I hope for Option 1!
But still your quotation is hundreds of years before the final fall of Rome. The Western Empire survived into the 400s because it was still Roman. It fell when the peninsula was flooded with those who did not consider themselves Roman but yet had the defacto status of freemen.
Do we have more and more citizens who do not call themselves Americans?
Good analysis, but I would quibble with one small point - “The East certainly had more defensible borders with the Danube and the Hellespont”

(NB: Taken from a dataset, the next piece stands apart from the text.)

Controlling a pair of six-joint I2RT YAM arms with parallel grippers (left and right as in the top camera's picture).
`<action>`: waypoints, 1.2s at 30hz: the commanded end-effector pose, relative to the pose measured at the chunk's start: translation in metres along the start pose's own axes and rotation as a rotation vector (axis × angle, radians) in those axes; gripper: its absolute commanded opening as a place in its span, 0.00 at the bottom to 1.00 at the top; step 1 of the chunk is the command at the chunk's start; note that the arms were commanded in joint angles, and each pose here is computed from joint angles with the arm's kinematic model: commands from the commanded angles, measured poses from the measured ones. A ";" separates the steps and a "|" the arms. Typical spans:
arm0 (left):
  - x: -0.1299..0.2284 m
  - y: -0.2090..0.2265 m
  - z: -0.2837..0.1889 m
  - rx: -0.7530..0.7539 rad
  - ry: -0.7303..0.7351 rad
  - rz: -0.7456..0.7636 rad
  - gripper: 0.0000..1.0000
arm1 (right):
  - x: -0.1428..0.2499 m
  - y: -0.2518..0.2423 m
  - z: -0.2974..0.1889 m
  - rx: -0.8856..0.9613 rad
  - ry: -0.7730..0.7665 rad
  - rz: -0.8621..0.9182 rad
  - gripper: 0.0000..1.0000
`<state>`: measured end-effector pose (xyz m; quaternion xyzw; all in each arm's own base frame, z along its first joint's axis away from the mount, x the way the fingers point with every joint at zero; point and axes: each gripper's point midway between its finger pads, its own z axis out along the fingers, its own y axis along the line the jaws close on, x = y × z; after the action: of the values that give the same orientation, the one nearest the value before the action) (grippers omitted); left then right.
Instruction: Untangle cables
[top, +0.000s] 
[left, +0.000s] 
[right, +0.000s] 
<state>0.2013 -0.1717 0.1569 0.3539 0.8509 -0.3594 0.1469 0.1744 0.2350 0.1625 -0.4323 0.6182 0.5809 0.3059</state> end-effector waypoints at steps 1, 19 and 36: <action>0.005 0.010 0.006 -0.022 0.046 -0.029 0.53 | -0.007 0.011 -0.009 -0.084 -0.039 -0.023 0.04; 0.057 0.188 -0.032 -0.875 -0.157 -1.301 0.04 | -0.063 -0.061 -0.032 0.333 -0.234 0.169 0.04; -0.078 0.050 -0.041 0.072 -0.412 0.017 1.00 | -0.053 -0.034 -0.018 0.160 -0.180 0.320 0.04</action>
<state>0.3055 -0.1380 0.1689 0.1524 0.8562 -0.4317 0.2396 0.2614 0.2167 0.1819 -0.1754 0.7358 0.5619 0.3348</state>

The Danube was no barrier. The Goths crossed it with ease, and the Bulgars used it to hit the Byzantines time and time again.
VDH does some really fine writing sometimes. This isn’t one of those.
About here: “One can see the resultant transition in the center of power emperors mostly were born in the provinces...” I lost patience waiting for VDH to mention the Roman military, which deserves mention and most of the credit for the situation he’s exploring (including the origins and stations of numerous emperors).
By the way, Mr. H., if you’re reading: please don’t preface your commentary with so much disclaimer about what you’re NOT about to comment upon. We’ll figure that out.